Share

Sekali Wanita itu Melawan, sang Mantan Terjebak dalam Penyesalan
Sekali Wanita itu Melawan, sang Mantan Terjebak dalam Penyesalan
Penulis: Anita

Menagih Janji

“Kapan kamu akan menikahiku secara hukum?”

“Jangan terburu-buru, Maura. Kamu baru saja melahirkan buah hati kita. Pulihkan dulu kondisimu.”

“Justru karena anak kita sudah lahir, aku ingin menagih janjimu untuk memperjelas statusku.”

“Aku akan segera memprosesnya. Tapi semua ini butuh waktu apalagi belakangan aku masih sibuk dengan urusan perusahaan. Bersabarlah!”

Percakapan suami istri itu terjadi di salah satu kamar rumah sakit. Maura menagih janji Arshel, suaminya, untuk meresmikan hubungan mereka secara hukum negara. Pasalnya, Maura yang baru saja melahirkan anak pertama mereka masih berstatus sebagai istri sah secara agama saja. Bahkan sejak awal hubungan mereka dimulai secara tidak sengaja.

Arshel Dwiangga Pratama adalah pemilik hotel tempat Maura bekerja. Hubungan mereka berawal dari kesalahan satu malam ketika Arshel tak sengaja meniduri karyawannya karena sedang mabuk. Kejadian yang menimpa Maura itu membuat mereka terus terikat apalagi dengan kehamilan Maura.
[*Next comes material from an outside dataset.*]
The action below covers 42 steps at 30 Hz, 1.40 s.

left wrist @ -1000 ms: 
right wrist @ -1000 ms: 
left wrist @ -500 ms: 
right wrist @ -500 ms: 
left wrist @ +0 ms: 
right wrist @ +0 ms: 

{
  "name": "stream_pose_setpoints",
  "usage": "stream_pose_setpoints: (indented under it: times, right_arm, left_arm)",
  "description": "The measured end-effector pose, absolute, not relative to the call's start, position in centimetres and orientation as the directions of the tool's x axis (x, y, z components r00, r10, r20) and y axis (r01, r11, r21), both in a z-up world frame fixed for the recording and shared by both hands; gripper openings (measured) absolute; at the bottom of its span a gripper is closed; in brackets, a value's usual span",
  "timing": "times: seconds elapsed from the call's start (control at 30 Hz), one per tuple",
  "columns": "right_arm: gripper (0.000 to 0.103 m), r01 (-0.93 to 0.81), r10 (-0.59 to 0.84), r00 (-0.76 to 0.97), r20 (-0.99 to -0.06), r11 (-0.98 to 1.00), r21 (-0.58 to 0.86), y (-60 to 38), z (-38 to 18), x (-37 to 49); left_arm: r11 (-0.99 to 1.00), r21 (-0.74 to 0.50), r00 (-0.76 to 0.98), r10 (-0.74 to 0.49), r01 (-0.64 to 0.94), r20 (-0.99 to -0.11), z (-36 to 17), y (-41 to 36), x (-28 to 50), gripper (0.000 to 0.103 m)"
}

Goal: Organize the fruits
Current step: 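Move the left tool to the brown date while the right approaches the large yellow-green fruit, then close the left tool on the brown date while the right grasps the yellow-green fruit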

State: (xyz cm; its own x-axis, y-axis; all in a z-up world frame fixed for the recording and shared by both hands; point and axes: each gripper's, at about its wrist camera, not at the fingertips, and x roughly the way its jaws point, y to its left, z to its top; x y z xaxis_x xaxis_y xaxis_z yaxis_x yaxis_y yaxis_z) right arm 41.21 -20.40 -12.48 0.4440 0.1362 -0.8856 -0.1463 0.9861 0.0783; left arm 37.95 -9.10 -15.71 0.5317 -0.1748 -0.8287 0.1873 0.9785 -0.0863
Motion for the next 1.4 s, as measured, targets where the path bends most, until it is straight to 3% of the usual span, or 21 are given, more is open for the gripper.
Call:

Arshel bertanggung jawab dengan menikahi Maura. Tapi mereka hanya menikah secara agama dan dirahasiakan dari publik. Arshel beralasan keluarganya tidak akan suka jika tahu bahwa wanita yang Arshel nikahi sudah hamil di luar nikah karena akan mencemarkan nama baik keluarga. Maura menurut dengan hal itu apalagi Arshel mengatakan tentang kekhawatiran keluarganya tidak bisa menerima Maura dan anak mereka. Maura mengalah dengan status istri yang dirahasiakan.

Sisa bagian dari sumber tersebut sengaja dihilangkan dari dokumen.